Ronja von Rönne wurde 1992 in Berlin geboren, lebt heute in Berlin und Grassau am Chiemsee und ist seit letztem Jahr Redakteurin der Tageszeitung Die Welt. Popularität erlangte die junge Autorin, die Kreatives Schreiben und Kulturjournalismus in Hildesheim studierte, durch ihren Blog „Sudelheft“. „Wir kommen“ knüpft natürlich stilistisch an die Erzählweise des Blogs an. Bezogen auf den Gesamttext hat der Roman etwas von einem Anakoluth, weil einzelne Passagen abbrechen und man in der Handlung schwimmt.
Schwimmen geht auch Nora — im Meer. Dabei möchte sie, dass ein Sturm kommt, um gerettet zu werden. Immer gerettet werden wollen, immer Aufmerksamkeit wollen. Das gehört zur Persönlichkeit der Ich-Erzählerin und ist augenscheinlich auch von einiger Relevanz in diesem Beziehungsviereck, in dem sie ständig ihre Position gegenüber der anderen Frau, aber auch den beiden anderen Männern definieren muss.

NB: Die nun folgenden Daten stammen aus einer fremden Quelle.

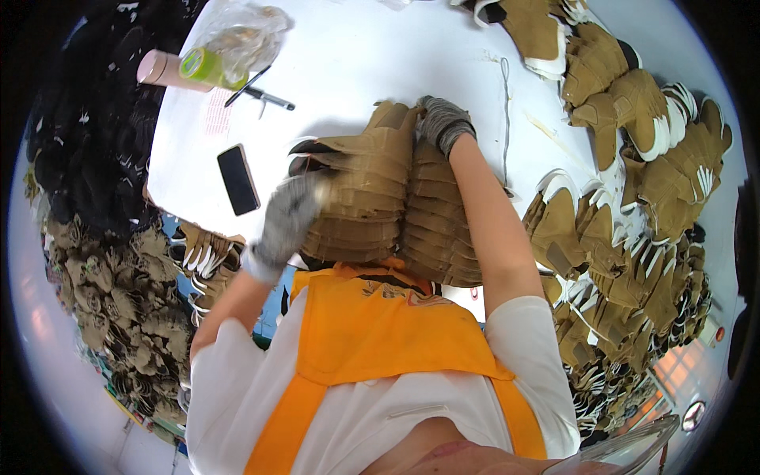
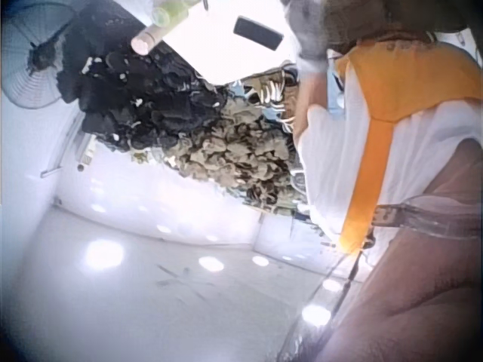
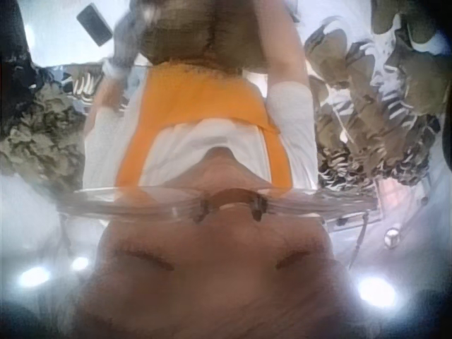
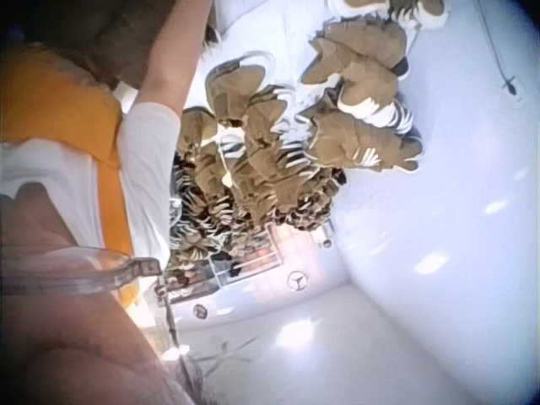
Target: The person bundles stacks of tan shoe upper components using white strings and secures the ends by hand.
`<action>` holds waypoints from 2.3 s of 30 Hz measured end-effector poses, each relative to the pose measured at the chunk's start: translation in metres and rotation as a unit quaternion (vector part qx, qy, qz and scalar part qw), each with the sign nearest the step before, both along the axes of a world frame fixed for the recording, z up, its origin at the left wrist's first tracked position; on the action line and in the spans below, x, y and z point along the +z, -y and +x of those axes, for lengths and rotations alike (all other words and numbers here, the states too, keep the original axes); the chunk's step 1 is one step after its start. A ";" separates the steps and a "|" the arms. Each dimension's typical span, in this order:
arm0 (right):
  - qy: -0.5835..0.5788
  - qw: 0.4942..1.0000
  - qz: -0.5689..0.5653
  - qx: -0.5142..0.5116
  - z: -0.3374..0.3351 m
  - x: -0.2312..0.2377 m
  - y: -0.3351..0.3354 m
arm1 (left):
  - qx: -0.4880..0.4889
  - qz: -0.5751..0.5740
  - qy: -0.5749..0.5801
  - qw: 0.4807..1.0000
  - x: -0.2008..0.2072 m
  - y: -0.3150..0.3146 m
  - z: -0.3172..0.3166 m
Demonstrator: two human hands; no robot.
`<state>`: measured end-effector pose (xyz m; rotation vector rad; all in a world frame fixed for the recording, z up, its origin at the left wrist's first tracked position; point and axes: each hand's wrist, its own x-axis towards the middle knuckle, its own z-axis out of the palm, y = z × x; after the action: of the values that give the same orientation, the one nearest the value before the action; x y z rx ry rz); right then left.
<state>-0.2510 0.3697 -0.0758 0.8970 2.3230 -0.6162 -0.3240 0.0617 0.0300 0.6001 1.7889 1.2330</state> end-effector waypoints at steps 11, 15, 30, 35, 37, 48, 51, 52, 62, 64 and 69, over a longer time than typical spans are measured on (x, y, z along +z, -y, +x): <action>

„Wir kommen“ bietet einiges an Zynismus, bisweilen viel Zynismus und einiges an Absurdität. Der Roman versteht es aber dennoch zu unterhalten. Er enthält so schöne Sätze wie: „Keiner lachte, weil der Witz alt und geschmacklos ist, und wir sind jung und geschmackvoll.“ Der Text wartet mit einigen Statements dieser Art auf, was nicht immer lustig sein soll und auch nicht immer lustig ist, aber eben von einem gewissen Anspruch zeugt. Dieser Anspruch, den Ronja von Rönne offensichtlich an die eigene Arbeit hat. Hoffentlich folgen bald weitere Texte der jungen Autorin, die, wie eingangs erwähnt, den Mut hat, Preise abzulehnen. In diesem Fall, weil sie sich inzwischen von dem Artikel über Feminismus distanziert, von dem im letzten Jahr so viele redeten und für den sie ausgezeichnet werden sollte.